Diğerlerine gelince,
5-6 kg daha verip, rahat ettiğim kiloya dönmeyi,
Daha çok, hatta çok kitap okumayı,
Bir miktar spor yapabilir hale gelmeyi,
Daha az vesvese etmeyi,
Daha iyimser olmayı,
Büyük kızımın gitarda ilerlemesini, 2.sınıfı da mutlulukla bitirmesini,
Küçük kızımın süt içmeye başlamasını, bu yaz bezi bırakmasını,
Ev borcumuzu minimize edebilmeyi,
Hatta detaya girecek olursak, salon aydınlatmalarını değiştirmeyi,
Saçlarımı uzatmayı,
Dişlerimi beyazlatmayı,
Mutfağa dolap yaptırmayı,
Yine salona kalın perde diktirmeyi,
Ebeveyn banyosundaki lavaboyu değiştirmeyi,
Sevgilimle daha çok sinemaya gidebilmeyi,
Geceleri daha uzun uyuyabilmeyi,
Yazın denizde daha çok yüzebilmeyi,
Mutfağımda yine lezzetli yemekler yapacak zaman bulabilmeyi,
1000 parça bir puzzle bitirebilmeyi

İstiyorum bu yıl...







2 yorum:

yeliz dedi ki...

biliyor musun ben de aynı şeyi düşündüm geçenlerde. çok yönlü biri olmadığıma hayıflandım. bugün bu işim olmasa yarın ne yapabilirim? ama bizim gibilerin işsiz filan kalması lazım dürtülmesi için:) ilkerin kuzeninin karısı cms de ithalat ihracatta çalışıyordu hem d çok tecrübeliydi. departman kapandı işsiz kaldı. şimdi eltisiyle bir çay dükkanı açtılar, çinden çay getiriyor. acaba şu anda eski işinde çalışıyor olsa bu olaya el atmaya cesaret edebilir miydi? hiç sanmıyorum.

HALE ATMACA dedi ki...

ofiste öğle yemeğimi yerken bir taraftan bloglara göz atayım dedim.Okudukça çatal elimde, ağzım açık kalıverdim.Sanki ben söylemişim, sen yazmışsın... sanki sen yazdıkça ben düşünmüşüm.Faaliyet konularına, yapılamama sebeplerine hatta Mısır' da miras kalması beklenen amcaya kadar aynı. Nasıl olabilir bilmiyorum...yani ya çok acaip bir durum var, ya da hepimiz aynıyız aslında.Son 1 aydır şu çocuklu mekan fikri hep dilimde,aklımda mesela. : )

Şunu biliyorum ki 1 tek hayatım var ve başka türlü birşey istiyorum.Bu değil...bu iş değil, bu hayat değil, bu ezbere günler değil.
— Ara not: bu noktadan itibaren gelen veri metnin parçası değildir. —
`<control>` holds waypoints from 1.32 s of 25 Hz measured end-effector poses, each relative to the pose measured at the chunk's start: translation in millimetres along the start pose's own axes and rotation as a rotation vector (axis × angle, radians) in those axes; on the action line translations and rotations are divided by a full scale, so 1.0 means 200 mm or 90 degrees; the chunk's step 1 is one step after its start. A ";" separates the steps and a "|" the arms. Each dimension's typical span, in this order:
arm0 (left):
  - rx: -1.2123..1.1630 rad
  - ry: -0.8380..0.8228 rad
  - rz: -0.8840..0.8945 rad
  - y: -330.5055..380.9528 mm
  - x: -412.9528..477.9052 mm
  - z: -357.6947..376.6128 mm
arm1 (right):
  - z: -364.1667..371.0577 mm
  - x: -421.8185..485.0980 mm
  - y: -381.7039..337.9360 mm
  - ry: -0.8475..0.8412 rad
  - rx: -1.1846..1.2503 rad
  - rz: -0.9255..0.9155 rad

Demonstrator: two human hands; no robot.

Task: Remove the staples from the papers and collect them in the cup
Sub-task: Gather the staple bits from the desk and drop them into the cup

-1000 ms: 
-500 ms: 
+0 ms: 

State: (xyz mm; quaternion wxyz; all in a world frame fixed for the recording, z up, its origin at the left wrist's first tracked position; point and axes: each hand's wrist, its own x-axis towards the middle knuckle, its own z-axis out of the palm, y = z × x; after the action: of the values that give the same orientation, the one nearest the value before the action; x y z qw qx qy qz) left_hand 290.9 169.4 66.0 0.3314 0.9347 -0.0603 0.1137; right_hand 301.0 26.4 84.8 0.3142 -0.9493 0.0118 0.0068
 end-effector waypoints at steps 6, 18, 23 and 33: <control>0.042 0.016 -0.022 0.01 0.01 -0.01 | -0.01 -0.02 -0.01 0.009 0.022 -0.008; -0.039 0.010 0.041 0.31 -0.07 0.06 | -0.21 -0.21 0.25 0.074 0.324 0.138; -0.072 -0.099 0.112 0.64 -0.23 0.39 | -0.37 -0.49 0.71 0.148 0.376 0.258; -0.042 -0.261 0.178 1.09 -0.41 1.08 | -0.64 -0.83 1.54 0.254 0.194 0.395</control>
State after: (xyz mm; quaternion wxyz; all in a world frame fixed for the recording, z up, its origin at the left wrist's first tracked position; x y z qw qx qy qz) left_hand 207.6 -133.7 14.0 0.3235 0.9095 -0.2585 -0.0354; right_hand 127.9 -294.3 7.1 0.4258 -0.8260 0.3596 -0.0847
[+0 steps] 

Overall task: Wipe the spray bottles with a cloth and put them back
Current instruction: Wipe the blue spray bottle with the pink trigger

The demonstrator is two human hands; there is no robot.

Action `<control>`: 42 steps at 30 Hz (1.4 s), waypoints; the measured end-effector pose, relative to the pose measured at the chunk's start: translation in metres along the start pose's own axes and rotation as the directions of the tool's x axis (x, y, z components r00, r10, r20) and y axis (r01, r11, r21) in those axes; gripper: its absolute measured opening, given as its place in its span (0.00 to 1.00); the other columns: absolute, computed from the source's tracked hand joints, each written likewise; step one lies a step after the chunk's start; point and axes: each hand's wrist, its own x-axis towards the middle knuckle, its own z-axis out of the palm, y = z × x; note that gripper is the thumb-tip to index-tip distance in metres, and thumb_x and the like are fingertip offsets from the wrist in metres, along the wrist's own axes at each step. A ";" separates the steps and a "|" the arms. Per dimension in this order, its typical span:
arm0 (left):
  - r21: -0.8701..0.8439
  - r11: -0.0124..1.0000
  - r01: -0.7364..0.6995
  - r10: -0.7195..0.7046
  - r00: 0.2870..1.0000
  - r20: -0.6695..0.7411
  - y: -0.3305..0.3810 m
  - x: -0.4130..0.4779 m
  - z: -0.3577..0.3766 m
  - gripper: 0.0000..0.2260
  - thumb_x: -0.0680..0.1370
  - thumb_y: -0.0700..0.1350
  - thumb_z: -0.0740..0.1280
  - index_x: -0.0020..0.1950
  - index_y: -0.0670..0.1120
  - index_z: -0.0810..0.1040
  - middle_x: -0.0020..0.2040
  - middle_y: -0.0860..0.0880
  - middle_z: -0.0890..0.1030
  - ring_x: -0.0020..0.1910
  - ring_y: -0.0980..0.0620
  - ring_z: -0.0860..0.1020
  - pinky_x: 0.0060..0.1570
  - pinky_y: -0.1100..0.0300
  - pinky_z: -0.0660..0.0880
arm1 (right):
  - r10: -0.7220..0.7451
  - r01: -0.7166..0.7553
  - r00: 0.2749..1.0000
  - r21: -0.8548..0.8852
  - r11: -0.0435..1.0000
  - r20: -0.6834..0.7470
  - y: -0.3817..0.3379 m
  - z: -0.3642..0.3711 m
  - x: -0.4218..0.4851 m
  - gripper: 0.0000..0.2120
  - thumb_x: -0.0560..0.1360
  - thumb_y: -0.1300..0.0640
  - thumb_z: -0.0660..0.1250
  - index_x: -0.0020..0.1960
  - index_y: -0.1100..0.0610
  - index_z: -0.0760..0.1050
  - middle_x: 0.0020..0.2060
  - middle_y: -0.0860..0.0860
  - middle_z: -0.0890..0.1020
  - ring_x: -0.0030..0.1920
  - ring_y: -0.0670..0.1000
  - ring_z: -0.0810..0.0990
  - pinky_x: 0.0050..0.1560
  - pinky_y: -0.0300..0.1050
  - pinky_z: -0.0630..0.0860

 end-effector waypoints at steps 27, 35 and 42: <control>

Cesaretim olmamasına, bir yerinden tutup başlayamamama kızıyorum en çok.Bir gün olacak umudu da hep içimde bir taraftan.Kızımın oda süslerini ben yapmıştım hamileyken mesela, beğendim de gerçekten ... neden olmasın diyorum.Sonra ne kadar kazanılır ( paraya ihtiyacımız var sonuçta ), bu işi yapan bir sürü kişi var, nasıl pazarlanıra takılıyorum. Bunlar korkaklığımın bahaneleri belki de ...bilmiyorum.Ama yazdıklarını okumak,tam da aynı şeyleri düşünen, özlyen birini görmek heyecanlandırdı beni.Hani sanki kendime ortak bulmuş gibi sevindim. Hangi şehirdesin bilmiyorum ama keşke tanışabilsek. Svg.